A importância do apoio da Cardiologia na doença oncológica
O tratamento do cancro pode causar efeitos cardíacos adversos. O acompanhamento dos doentes em Cardiologia é essencial para prevenir doenças cardiovasculares.
O cancro e a doença cardiovascular partilham muitos fatores de risco e correspondem a cerca de 70% das causas de morte do mundo ocidental. Contudo, desde a década de 90, tem sido observado um declínio constante na mortalidade dos doentes com cancro devido aos avanços das terapêuticas oncológicas. Esses progressos melhoraram a sobrevida destes doentes, mas também conduziram a mais sequelas associadas ao seu envelhecimento e aos efeitos secundários das terapêuticas oncológicas, nomeadamente ao nível do sistema cardiovascular (coração e vasos). Por isso, torna-se essencial o acompanhamento em Cardiologia dos doentes oncológicos, que vão realizar, estão a realizar ou realizaram tratamentos farmacológicos ou de radioterapia, para prevenir o desenvolvimento de doenças cardiovasculares.
Cardiotoxicidade: o que é?
Os tratamentos utilizados no cancro, como a quimioterapia, radioterapia ou imunoterapia, podem causar efeitos adversos cardiovasculares - a cardiotoxicidade.
A cardiotoxicidade é uma das complicações mais significativas e tem origem num:
- Efeito adverso direto nas células cardíacas, como por exemplo no músculo cardíaco ou no sistema elétrico do coração
- Desenvolvimento acelerado de doença cardiovascular (como o crescimento de placas ateroscleróticas nas artérias, a conhecida aterosclerose), especialmente na presença de fatores de risco cardiovasculares comuns, como a hipertensão arterial, diabetes mellitus, dislipidemia, obesidade e o tabagismo
Assim, existem vários tipos de cardiotoxicidade, dependentes do tipo de fármaco / radioterapia utilizada no tratamento do cancro. As mais frequentes são a disfunção do músculo cardíaco (insuficiência cardíaca), as arritmias e a doença coronária.

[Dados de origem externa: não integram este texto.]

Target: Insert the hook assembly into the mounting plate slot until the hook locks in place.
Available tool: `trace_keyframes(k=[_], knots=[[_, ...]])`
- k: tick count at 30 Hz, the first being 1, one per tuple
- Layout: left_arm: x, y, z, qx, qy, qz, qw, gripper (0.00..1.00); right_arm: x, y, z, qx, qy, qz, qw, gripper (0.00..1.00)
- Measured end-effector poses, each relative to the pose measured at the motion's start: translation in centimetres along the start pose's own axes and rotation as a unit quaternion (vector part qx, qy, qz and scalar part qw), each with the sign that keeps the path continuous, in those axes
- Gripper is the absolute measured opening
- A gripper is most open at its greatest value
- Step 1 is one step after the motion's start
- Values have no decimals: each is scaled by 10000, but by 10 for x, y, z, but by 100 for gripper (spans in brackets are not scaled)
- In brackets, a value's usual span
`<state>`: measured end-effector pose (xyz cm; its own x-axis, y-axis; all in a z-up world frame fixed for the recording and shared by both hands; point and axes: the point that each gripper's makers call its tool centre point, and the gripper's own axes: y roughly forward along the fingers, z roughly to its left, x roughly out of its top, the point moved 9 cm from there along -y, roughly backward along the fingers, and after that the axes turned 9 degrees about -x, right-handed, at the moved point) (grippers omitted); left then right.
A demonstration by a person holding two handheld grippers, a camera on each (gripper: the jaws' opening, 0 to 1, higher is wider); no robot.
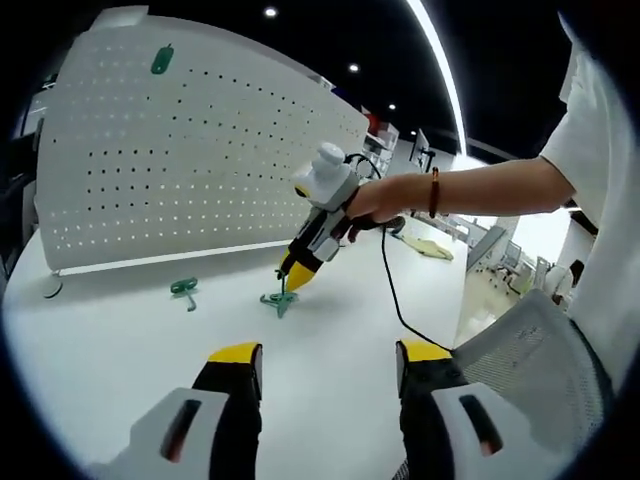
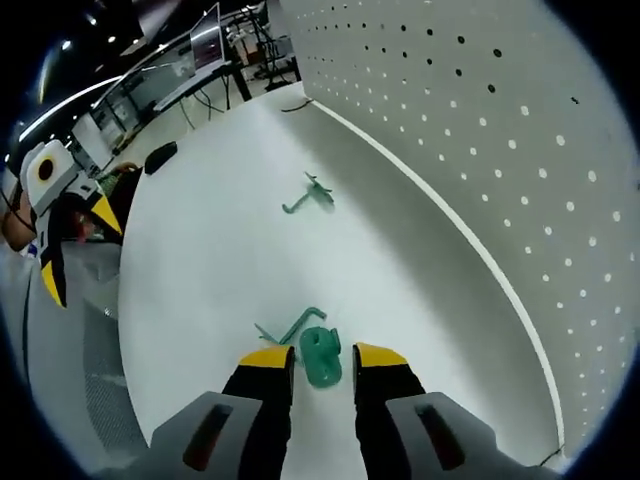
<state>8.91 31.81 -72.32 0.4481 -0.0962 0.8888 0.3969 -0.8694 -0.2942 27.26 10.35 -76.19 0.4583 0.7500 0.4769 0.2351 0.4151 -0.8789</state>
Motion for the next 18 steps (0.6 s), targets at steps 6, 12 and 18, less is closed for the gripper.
trace_keyframes(k=[6,12,18], knots=[[-2,-2,2,45,-28,-1,10000,55,6,5,-4,62,-185,257,9995,19],[-4,-4,3,85,-79,-7,9999,54,5,7,-3,236,-189,410,9987,14],[-4,-5,5,113,-127,-32,9999,54,3,10,-1,329,-178,527,9979,7]])
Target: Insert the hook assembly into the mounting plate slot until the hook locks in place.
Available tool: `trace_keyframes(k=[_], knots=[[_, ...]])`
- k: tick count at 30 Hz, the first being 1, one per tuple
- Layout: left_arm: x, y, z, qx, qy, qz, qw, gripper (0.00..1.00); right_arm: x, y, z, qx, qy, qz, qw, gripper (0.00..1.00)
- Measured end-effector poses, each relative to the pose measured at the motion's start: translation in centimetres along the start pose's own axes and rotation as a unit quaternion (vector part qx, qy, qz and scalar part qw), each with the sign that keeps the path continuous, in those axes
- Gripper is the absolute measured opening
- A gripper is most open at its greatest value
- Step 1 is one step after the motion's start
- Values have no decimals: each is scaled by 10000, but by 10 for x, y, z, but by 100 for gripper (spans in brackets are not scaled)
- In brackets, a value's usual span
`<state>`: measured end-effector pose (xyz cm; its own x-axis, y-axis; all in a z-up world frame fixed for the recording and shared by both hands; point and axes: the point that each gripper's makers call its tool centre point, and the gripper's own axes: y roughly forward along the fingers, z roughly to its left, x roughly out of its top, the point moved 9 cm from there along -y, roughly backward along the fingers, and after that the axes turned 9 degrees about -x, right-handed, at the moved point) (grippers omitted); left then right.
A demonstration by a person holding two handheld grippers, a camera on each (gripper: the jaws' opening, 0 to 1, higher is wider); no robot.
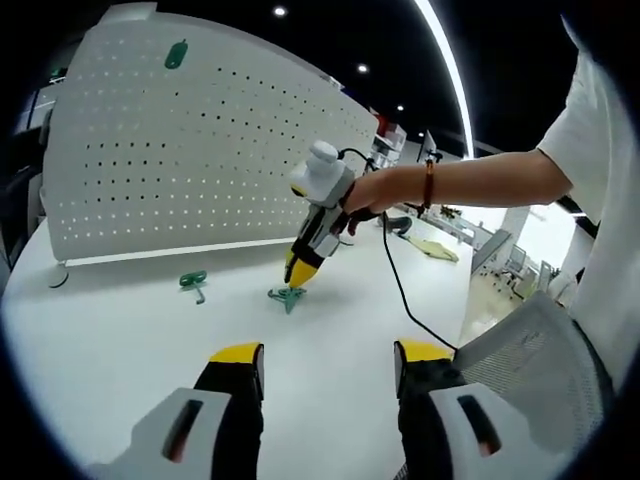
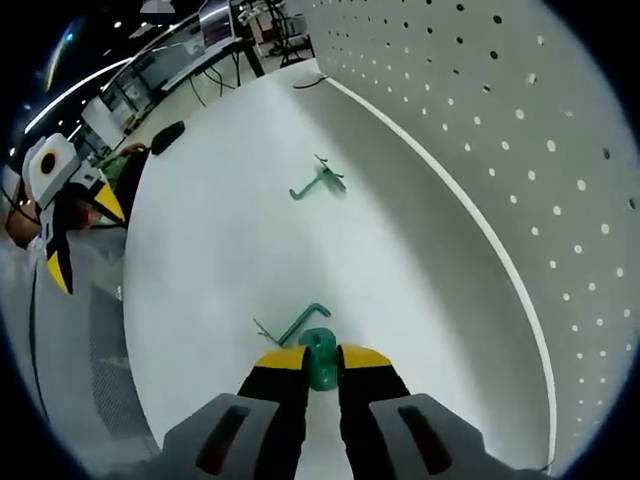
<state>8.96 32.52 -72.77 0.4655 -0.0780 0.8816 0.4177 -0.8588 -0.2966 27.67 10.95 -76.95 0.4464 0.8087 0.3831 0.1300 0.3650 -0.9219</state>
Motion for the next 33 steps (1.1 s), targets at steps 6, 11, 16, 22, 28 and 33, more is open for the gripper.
trace_keyframes(k=[6,11,16,22,28,33], knots=[[0,1,0,-18,-21,-4,10000,53,-3,-2,2,29,101,55,9999,2],[0,2,0,-33,-18,-10,10000,53,-4,-4,4,-45,159,32,9999,2],[0,1,-1,-30,-18,-16,10000,53,-2,-10,2,-189,399,-143,9989,2],[2,0,-2,-19,-7,-84,10000,53,-1,-19,1,-463,551,-383,9967,2],[6,0,-6,-31,137,-108,9998,56,0,-24,5,-634,782,-608,9931,1],[8,0,-8,-49,171,-147,9997,56,2,-29,11,-863,885,-840,9888,1]])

A consulta de Cardio-Oncologia
Nos últimos anos ocorreu uma expansão do papel do Cardiologista na gestão dos doentes oncológicos. Por um lado, para garantir a otimização da terapêutica destes doentes e, por outro, para prevenir o desenvolvimento da doença cardiovascular aguda e crónica.
Assim, as Sociedades Internacionais de Oncologia e de Cardiologia recomendam a realização da Consulta de Cardio-Oncologia, onde existe uma abordagem multidisciplinar e centrada no doente.

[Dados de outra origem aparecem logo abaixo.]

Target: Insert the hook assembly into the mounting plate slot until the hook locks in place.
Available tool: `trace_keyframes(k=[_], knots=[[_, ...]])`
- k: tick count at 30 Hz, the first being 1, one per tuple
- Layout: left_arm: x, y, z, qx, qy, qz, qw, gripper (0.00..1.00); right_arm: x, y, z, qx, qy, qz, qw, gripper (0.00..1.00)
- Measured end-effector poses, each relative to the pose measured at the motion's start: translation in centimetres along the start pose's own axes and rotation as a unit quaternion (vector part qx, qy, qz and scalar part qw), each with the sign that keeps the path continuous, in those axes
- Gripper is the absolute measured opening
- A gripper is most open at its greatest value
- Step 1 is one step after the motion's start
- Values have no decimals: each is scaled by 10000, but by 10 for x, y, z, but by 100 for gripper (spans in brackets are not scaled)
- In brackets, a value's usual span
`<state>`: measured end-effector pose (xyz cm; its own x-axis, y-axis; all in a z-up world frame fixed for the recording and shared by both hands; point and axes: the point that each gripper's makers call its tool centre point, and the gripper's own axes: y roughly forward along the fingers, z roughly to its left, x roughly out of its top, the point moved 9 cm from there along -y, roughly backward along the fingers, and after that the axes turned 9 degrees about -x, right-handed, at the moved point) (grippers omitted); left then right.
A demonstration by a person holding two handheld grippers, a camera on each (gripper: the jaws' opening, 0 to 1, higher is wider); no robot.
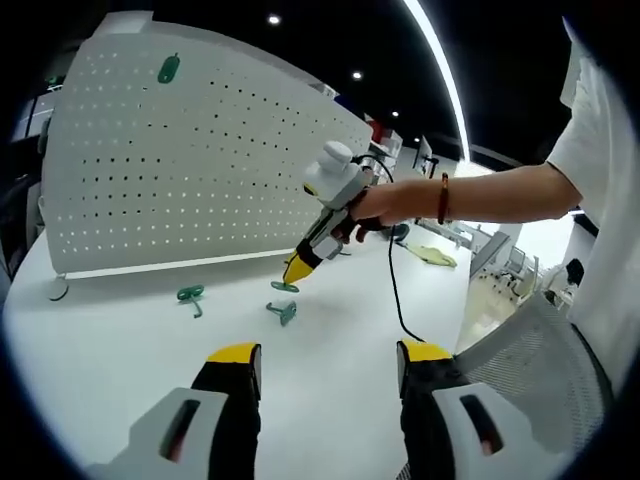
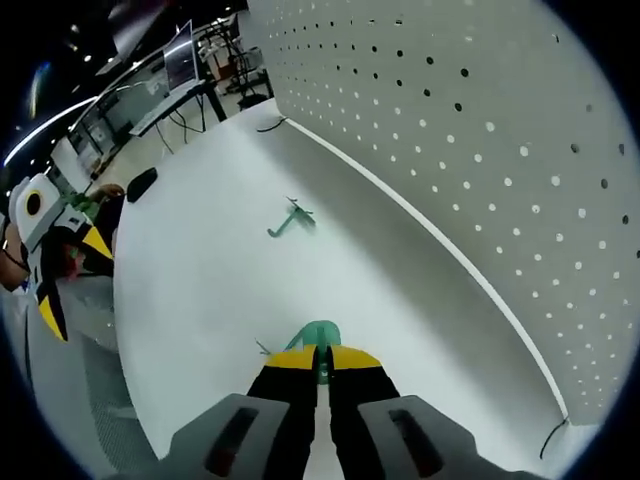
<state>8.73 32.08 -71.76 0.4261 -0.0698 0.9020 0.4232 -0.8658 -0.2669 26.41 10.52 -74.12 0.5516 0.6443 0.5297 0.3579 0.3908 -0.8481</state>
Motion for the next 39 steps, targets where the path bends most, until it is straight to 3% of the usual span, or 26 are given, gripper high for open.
trace_keyframes(k=[10,23,29,32,39], knots=[[3,-3,-6,-33,80,-95,9999,57,11,-16,8,-543,278,-665,9959,1],[17,-8,-13,-51,486,-121,9987,58,28,-29,30,-907,428,-1327,9861,1],[21,-14,-15,4,549,-199,9983,57,41,-41,38,-1163,642,-1737,9758,1],[20,-18,-17,9,598,-198,9980,58,51,-49,40,-1306,867,-2083,9654,1],[21,-28,-20,23,660,-219,9976,58,69,-61,46,-1353,988,-2457,9548,1]])
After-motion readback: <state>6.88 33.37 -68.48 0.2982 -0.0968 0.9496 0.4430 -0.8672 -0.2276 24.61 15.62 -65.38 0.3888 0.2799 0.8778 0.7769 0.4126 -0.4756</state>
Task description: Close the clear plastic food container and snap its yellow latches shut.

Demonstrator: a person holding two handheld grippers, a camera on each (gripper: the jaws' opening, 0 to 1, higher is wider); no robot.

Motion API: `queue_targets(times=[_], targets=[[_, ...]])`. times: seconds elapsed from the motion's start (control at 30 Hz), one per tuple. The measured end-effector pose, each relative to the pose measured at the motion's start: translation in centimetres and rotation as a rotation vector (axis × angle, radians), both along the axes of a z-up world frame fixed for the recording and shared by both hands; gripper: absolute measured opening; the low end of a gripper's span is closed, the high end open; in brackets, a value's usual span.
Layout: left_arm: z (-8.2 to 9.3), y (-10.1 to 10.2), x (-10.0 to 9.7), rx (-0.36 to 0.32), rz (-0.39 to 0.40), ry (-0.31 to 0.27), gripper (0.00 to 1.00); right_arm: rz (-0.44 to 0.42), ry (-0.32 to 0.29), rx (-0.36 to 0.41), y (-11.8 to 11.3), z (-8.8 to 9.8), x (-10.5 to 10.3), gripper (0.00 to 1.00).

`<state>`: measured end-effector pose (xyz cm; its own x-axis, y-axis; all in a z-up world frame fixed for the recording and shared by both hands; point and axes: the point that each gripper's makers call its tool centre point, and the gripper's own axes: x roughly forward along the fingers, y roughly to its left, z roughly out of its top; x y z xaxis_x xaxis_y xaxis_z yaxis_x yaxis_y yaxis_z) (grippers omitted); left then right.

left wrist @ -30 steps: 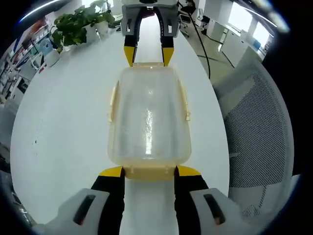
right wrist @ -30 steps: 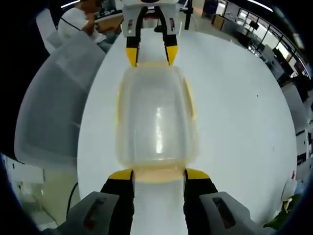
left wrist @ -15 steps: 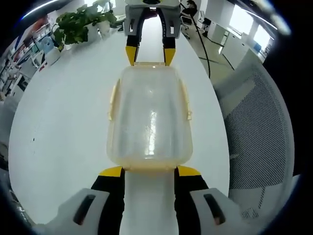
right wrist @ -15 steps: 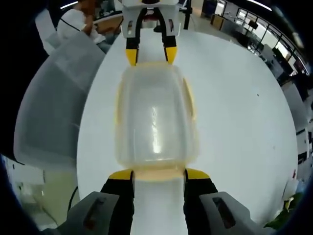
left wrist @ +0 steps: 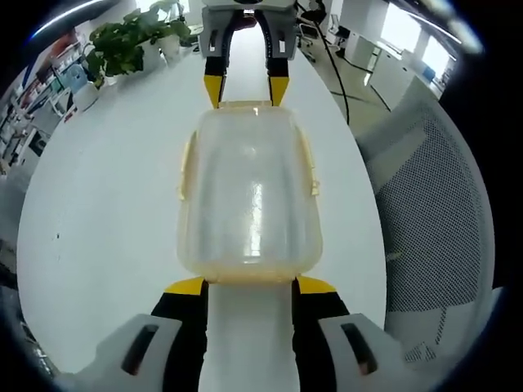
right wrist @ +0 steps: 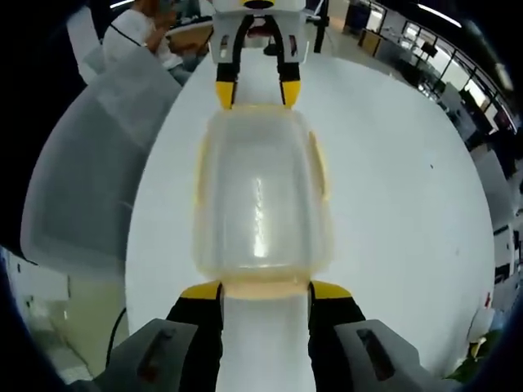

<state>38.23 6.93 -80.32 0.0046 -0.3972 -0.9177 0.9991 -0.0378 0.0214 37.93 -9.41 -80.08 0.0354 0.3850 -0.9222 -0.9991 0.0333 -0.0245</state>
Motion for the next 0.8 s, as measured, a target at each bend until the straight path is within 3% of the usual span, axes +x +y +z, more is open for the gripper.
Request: queue_targets(times=[0.17, 0.6, 0.8], targets=[[-0.1, 0.4, 0.0, 0.022, -0.018, -0.019, 0.38, -0.013, 0.006, 0.007, -0.4, 0.1, -0.2, 0.39], [1.0, 0.5, 0.1, -0.015, 0.055, 0.011, 0.43, -0.092, 0.042, 0.05, -0.9, 0.8, -0.3, 0.4], [1.4, 0.4, 0.1, -0.029, 0.085, 0.024, 0.43, -0.186, 0.067, 0.094, -0.5, 1.4, 0.0, 0.4]])
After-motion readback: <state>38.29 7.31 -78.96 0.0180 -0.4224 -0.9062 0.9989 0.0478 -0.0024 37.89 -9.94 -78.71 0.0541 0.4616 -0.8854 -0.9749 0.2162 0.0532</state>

Em que momento do tratamento oncológico deve fazer uma consulta de Cardio-Oncologia?
A avaliação do doente em Cardio-Oncologia é realizada em três momentos:
- Antes do início do tratamento - Cardioproteção: para identificação e controlo de fatores de risco cardiovasculares, mas igualmente para despiste e tratamento de eventual doença cardíaca já existente
- Durante o tratamento - Cardiovigilância: nas terapêuticas com elevado potencial cardiotóxico, existe necessidade de seguimento ativo com exames complementares de diagnóstico periódicos (como o eletrocardiograma, ecocardiograma transtorácico e análises sanguíneas) para identificação e tratamento precoce de cardiotoxicidade
- Após tratamento oncológico - Cardiovigilância alargada: para otimização de estratégias preventivas e diagnóstico de cardiotoxicidade tardia, que se pode manifestar vários anos após terminarem os tratamentos
Quem deve ser referenciado a uma consulta de Cardio-Oncologia?
Todos os doentes, antes de iniciarem os tratamentos, devem fazer uma avaliação do seu risco cardiovascular e do risco de cardiotoxicidade das terapias oncológicas propostas.
Os doentes com risco moderado, alto ou muito alto deverão ser avaliados em consulta de Cardio-Oncologia antes do início do tratamento.
Durante o tratamento, os doentes devem ser referenciados se desenvolverem:
- Sintomas ou sinais cardíacos (como dor no peito, falta de ar, pernas inchadas, desmaios)
- Hipertensão arterial não controlada
- Arritmias
- Alteração dos exames cardíacos
Após os tratamentos, poderão ser encaminhados para a consulta os doentes com risco moderado, alto ou muito alto, como por exemplo os que foram submetidos a quimioterapia com antraciclinas ou radioterapia torácica.
A Cardio-Oncologia assume um papel na redução da interrupção dos tratamentos oncológicos com impacto na vida do doente, podendo contribuir para a melhoria do seu prognóstico. A Consulta de Cardio-Oncologia é o local indicado para garantir um tratamento oncológico otimizado, minimizando potenciais efeitos adversos cardíacos.